Work order. Your job is to retype the whole listing exactly.

Dataset section.
☆ ☆ ☆

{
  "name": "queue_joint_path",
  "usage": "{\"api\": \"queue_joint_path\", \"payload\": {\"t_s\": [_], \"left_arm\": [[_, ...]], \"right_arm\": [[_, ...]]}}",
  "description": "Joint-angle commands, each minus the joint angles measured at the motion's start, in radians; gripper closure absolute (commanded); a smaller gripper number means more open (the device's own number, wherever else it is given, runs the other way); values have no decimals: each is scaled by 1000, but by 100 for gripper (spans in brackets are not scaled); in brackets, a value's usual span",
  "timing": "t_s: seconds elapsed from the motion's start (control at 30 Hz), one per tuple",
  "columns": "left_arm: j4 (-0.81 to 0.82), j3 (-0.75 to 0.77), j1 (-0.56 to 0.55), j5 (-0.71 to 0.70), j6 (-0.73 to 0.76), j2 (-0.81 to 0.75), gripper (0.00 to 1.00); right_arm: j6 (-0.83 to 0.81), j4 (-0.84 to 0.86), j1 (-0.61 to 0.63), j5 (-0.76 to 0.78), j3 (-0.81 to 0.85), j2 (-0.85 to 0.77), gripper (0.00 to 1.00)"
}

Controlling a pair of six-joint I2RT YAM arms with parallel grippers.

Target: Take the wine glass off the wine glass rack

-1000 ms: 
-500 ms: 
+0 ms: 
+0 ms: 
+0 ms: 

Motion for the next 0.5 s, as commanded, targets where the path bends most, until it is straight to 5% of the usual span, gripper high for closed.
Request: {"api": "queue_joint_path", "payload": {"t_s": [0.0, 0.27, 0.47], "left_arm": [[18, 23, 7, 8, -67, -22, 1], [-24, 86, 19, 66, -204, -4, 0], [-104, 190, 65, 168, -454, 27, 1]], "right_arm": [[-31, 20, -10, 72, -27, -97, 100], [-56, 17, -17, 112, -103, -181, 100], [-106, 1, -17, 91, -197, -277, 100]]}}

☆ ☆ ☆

Problem solution.
{
  "name": "queue_joint_path",
  "usage": "{\"api\": \"queue_joint_path\", \"payload\": {\"t_s\": [_], \"left_arm\": [[_, ...]], \"right_arm\": [[_, ...]]}}",
  "description": "Joint-angle commands, each minus the joint angles measured at the motion's start, in radians; gripper closure absolute (commanded); a smaller gripper number means more open (the device's own number, wherever else it is given, runs the other way); values have no decimals: each is scaled by 1000, but by 100 for gripper (spans in brackets are not scaled); in brackets, a value's usual span",
  "timing": "t_s: seconds elapsed from the motion's start (control at 30 Hz), one per tuple",
  "columns": "left_arm: j4 (-0.81 to 0.82), j3 (-0.75 to 0.77), j1 (-0.56 to 0.55), j5 (-0.71 to 0.70), j6 (-0.73 to 0.76), j2 (-0.81 to 0.75), gripper (0.00 to 1.00); right_arm: j6 (-0.83 to 0.81), j4 (-0.84 to 0.86), j1 (-0.61 to 0.63), j5 (-0.76 to 0.78), j3 (-0.81 to 0.85), j2 (-0.85 to 0.77), gripper (0.00 to 1.00)"
}

Controlling a pair of six-joint I2RT YAM arms with parallel grippers.

Target: Take the wine glass off the wine glass rack

-1000 ms: 
-500 ms: 
+0 ms: 
+0 ms: 
+0 ms: 

Motion for the next 0.5 s, as commanded, targets where the path bends most, until it is straight to 5% of the usual span, gripper high for closed.
Request: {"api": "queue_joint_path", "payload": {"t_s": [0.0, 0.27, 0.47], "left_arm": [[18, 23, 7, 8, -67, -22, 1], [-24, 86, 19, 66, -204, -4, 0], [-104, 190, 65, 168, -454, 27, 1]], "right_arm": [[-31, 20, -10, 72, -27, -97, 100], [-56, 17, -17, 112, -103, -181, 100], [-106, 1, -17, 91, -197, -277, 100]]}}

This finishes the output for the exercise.